Monsieur le président Jacques Delors, à vous entendre, m'est venue à l'esprit la phrase de Hegel : « Et la chouette ne prend son envol que le soir… », tant est grande la sagesse de vos propos.
Il y a quelques mois, vous aviez déclaré ne pas croire à l'Europe-puissance, ce que vous venez de redire en peu de mots. Il est évident qu'il n'y aura jamais de politique européenne extérieure commune.

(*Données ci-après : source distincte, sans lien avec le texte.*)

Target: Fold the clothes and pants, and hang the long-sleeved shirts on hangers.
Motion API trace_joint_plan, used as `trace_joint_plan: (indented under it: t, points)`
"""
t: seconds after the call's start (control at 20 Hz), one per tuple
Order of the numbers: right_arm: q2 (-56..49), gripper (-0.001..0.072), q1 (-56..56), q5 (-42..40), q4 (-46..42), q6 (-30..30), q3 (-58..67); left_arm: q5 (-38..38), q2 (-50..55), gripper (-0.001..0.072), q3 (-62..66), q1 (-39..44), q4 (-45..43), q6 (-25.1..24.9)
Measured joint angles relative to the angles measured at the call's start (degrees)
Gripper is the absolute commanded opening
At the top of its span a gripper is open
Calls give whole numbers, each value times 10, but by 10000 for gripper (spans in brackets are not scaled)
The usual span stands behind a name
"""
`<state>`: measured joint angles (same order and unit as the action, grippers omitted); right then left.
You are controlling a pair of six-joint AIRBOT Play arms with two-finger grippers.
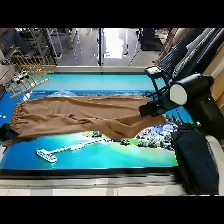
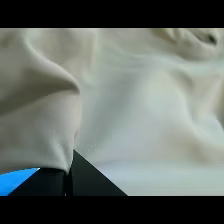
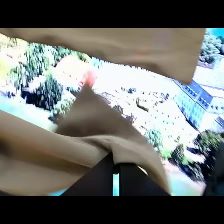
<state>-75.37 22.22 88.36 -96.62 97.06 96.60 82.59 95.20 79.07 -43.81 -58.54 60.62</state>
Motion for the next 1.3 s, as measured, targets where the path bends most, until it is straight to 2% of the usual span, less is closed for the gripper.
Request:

Il faut aujourd'hui choisir entre une idéologie intégriste et la souplesse. Une Europe à vingt-sept, mais c'était déjà le cas d'une Europe à six, est nécessairement très diverse. Je ne crois pas à l'intégrisme idéologique de l'union économique et monétaire car une loi d'airain veut que l'union monétaire entre des pays à l'économie divergente ne puisse aboutir qu'à une union de transfert. Dans une excellente note, l'économiste Patrick Artus écrit que pour maintenir le système, l'Allemagne devrait chaque année transférer 12% de son produit intérieur brut. Le 20ème siècle a vu disparaître 59 monnaies, dont bon nombre de monnaies uniques. L'Europe a péché par utopie. La dette n'est pas la cause de notre perte de compétitivité, mais sa conséquence. Toutes les études montrent que nous devrions dévaluer d'au moins 30% à 40% par rapport à l'Allemagne, et ne parlons pas de la Grèce qui devrait dévaluer de 70%.
La souplesse que je prône n'exclut pas que l'on s'entende par exemple en matière de politique commerciale – à condition que nous ne nous voilions pas la face sur la réciprocité ou la politique industrielle –, ou d'économie durable car ce sont là des besoins. Mais de grâce, sortons de l'utopie.